The answer to that question depends on how much risk you are willing to take.
Despite starting off well in 2008, the NZ Emissions Trading Scheme has a checkered history littered with allegations of fraud, massive price fluctuations, companies making money from polluting, and the New Zealand government sneaking through unsignalled legislative changes to the detriment of foresters.
NZ Emissions Trading Scheme (NZETS)
The NZ Emissions Trading Scheme was designed for New Zealand to reduce its greenhouse emissions and play our part in mitigating climate change. This scheme was a policy compromise after the failed Fart Tax that saw National MP Shane Ardern drive a tractor up the steps of Parliament in protest against the tax.
In early 2011 prices for carbon credits were pushing $21 per unit. New Zealand foresters were planting more trees and making money from selling carbon credits. Major banks and other financial institutions were trading the credits. Large emitters such as the power and fuel companies were looking at ways of reducing CO2 emissions, and were running around doing deals with landowners to have more trees planted to offset what emissions they couldn’t reduce.
Europe price tanks, NZ follows suit
Then the price of carbon credits tanked in Europe due to slow economic growth and oversupply of a mismanaged carbon market. That saw overseas carbon credits being priced at a meager $0.14. New Zealand companies and foresters who needed carbon credits stopped buying New Zealand credits and purchased everything they needed from overseas. The price for New Zealand credits fell to around $1.50 each.
NZETS achieves the opposite of what it was designed for
Large New Zealand companies and some foresters who had carbon liabilities were engaging in arbitrage deals by buying up cheap overseas credits at $0.14 each to surrender to the government, then selling their New Zealand credits at $1.50 plus, and pocketing the difference. Companies were making money from polluting, and foresters from cutting down trees; the exact opposite of what the NZ Emissions Trading Scheme was designed to achieve. All the while, the taxpayer picked up the bill for this.
Earlier this year Gareth Morgan’s Morgan Foundation accused the National government of being complicit in fraud by allowing the importation of dubious carbon credits from Ukraine, which had been linked to organised crime and projects with little environmental integrity.
Five-year high
Now the price for New Zealand carbon credits has bounced back to a 5-year high of around $18 per unit. This is on the back of the budget announcement from government that it will scrap a subsidy allowing companies to surrender half their required units. This will double demand in the New Zealand carbon market. Also this year New Zealand has signed up to new obligations under the Paris Climate Change Agreement signaling that New Zealand is still interested in maintaining a working carbon market.

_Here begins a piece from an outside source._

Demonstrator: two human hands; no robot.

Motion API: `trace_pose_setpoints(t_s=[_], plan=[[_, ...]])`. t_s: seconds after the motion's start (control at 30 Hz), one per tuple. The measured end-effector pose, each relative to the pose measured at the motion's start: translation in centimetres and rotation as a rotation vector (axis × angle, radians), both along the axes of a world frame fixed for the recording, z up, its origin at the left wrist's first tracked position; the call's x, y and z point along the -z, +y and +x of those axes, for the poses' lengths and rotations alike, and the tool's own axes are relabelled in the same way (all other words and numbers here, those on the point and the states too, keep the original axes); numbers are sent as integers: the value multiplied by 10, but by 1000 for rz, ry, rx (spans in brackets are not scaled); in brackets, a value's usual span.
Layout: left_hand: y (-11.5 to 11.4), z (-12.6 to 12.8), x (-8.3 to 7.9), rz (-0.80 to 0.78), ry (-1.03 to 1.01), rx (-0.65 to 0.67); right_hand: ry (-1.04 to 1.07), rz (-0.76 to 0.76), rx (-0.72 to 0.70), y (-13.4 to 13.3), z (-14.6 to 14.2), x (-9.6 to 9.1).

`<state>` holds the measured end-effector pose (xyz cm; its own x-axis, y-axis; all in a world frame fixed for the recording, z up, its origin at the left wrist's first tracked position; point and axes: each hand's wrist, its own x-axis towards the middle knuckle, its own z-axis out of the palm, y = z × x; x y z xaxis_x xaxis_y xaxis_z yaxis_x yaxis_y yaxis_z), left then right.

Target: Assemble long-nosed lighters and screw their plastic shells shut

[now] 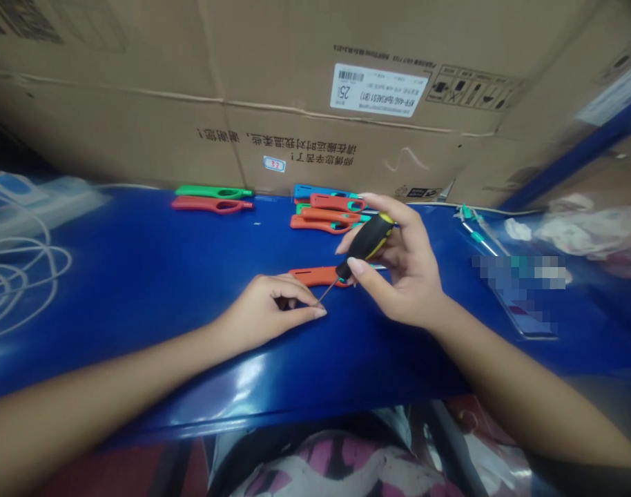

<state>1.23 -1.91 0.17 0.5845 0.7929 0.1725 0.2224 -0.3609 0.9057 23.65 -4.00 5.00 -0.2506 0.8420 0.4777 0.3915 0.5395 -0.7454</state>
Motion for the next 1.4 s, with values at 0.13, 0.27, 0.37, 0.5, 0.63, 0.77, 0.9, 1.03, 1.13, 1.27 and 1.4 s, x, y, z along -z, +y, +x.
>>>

Should foresters and landowners be joining the NZ Emissions Trading Scheme to claim carbon credits?
The government sold the NZ Emissions Trading Scheme to foresters then let it fall into disrepair leaving forest owners paying ongoing compliance costs. Most foresters have since left the NZ Emissions Trading Scheme. There has been a major breach of trust between government and the forestry industry over this issue, therefore it would seem unlikely forest owners would want to be bitten twice.
Most farmers have got other issues to worry about. The government is aware of this and has no plans to bring the agricultural sector into the NZ Emissions Trading Scheme.

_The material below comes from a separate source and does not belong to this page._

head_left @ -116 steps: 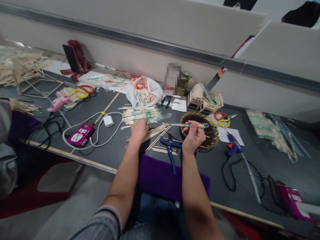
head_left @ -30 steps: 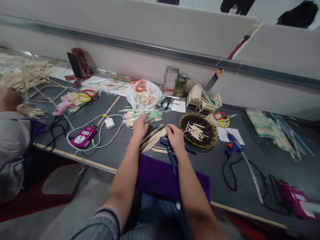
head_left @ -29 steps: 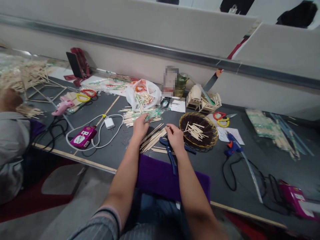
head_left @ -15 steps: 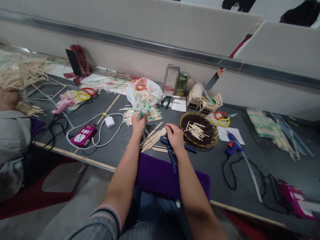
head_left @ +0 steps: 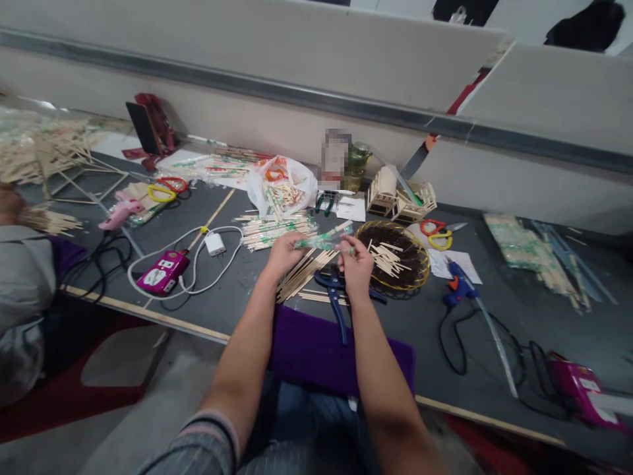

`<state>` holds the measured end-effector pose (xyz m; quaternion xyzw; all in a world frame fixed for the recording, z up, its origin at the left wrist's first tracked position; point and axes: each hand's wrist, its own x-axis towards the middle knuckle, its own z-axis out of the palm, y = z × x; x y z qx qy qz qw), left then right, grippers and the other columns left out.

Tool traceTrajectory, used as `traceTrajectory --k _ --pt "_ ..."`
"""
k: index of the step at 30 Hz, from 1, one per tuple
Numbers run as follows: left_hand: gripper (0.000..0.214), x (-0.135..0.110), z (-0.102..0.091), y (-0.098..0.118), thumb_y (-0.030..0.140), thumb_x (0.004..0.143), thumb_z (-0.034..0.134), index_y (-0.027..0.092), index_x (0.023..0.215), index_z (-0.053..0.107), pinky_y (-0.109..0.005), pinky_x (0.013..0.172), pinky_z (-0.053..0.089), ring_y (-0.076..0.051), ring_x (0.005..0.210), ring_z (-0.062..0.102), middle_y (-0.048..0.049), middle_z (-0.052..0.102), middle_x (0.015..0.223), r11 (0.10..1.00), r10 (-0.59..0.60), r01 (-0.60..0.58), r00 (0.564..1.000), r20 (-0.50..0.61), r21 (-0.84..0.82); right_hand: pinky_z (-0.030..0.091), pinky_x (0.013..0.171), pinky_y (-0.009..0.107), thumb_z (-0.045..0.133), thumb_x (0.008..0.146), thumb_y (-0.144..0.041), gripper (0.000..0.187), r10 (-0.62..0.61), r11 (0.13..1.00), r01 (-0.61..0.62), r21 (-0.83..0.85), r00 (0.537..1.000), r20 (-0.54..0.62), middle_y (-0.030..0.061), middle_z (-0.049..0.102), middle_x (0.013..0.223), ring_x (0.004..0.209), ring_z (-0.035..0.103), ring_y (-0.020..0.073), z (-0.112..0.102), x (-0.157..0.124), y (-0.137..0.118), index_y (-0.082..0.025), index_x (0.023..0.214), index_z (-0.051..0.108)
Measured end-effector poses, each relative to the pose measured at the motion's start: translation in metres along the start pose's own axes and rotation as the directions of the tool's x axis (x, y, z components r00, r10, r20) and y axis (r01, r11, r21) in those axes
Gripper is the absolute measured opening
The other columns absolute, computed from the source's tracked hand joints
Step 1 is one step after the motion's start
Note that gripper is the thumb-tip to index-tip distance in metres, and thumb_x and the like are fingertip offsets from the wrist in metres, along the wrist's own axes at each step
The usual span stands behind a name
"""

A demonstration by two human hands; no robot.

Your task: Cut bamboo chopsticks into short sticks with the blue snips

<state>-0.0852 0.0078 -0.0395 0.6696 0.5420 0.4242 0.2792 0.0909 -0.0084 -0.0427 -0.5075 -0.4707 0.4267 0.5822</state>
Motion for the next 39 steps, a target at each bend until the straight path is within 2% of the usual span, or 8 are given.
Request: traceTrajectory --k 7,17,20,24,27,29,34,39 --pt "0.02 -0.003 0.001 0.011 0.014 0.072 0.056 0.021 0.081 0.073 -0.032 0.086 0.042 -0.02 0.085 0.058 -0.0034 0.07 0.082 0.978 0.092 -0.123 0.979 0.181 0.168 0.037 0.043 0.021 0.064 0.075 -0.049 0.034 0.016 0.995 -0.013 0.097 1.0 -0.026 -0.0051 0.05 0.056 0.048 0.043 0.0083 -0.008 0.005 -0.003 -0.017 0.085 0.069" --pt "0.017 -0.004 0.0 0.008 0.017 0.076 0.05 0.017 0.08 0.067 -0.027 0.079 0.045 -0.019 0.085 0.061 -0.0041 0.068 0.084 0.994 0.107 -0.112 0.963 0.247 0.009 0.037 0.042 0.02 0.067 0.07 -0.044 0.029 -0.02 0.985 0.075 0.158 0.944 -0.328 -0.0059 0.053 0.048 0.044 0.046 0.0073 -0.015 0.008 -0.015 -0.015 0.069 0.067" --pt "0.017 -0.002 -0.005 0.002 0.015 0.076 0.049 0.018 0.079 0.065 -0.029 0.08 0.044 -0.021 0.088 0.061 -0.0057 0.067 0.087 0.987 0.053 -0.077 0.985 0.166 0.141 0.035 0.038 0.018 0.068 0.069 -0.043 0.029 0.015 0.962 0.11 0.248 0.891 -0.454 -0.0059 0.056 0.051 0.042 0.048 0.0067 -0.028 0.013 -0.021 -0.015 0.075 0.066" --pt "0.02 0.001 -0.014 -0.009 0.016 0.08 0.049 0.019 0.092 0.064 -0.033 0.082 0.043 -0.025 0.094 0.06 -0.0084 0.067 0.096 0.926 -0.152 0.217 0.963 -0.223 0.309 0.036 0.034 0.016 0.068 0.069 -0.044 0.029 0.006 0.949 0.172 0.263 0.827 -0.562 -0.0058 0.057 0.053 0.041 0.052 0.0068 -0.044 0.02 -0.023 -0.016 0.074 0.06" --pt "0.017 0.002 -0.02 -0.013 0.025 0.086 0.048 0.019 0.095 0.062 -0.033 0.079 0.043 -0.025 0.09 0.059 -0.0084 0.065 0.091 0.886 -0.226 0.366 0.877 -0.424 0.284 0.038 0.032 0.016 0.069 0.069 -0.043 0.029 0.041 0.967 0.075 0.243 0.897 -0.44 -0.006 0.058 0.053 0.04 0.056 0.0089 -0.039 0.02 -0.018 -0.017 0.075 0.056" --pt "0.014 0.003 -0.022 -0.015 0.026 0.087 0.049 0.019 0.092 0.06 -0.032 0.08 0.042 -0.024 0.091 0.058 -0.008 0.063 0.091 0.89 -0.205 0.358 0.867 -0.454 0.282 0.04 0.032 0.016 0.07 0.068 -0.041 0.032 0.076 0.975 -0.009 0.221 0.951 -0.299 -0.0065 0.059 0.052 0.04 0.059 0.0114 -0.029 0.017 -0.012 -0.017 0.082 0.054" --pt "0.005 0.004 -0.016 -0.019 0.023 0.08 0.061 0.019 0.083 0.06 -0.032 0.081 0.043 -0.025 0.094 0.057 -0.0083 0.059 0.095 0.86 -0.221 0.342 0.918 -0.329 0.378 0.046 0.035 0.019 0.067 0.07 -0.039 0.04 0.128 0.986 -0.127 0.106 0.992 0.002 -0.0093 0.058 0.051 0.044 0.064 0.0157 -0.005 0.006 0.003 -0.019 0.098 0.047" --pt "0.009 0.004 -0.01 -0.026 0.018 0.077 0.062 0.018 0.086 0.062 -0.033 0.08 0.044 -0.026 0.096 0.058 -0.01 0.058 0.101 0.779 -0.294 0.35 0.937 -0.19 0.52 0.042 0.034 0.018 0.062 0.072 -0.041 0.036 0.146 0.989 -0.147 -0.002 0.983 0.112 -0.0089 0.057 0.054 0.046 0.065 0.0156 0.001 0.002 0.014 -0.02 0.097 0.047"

Companies with obligations under the NZ Emissions Trading Scheme such as Fonterra, New Zealand Aluminum Smelters and the major power and fuel companies have again started to take notice due to the recent carbon price increase.
Is there money to be made?
If your forest is still registered in the NZ Emissions Trading Scheme or you hold carbon credits, the money on offer for selling those credits looks very attractive given the history of the market. If you are a trader, or financial institution, the volumes being traded indicate the New Zealand carbon market is back. For now.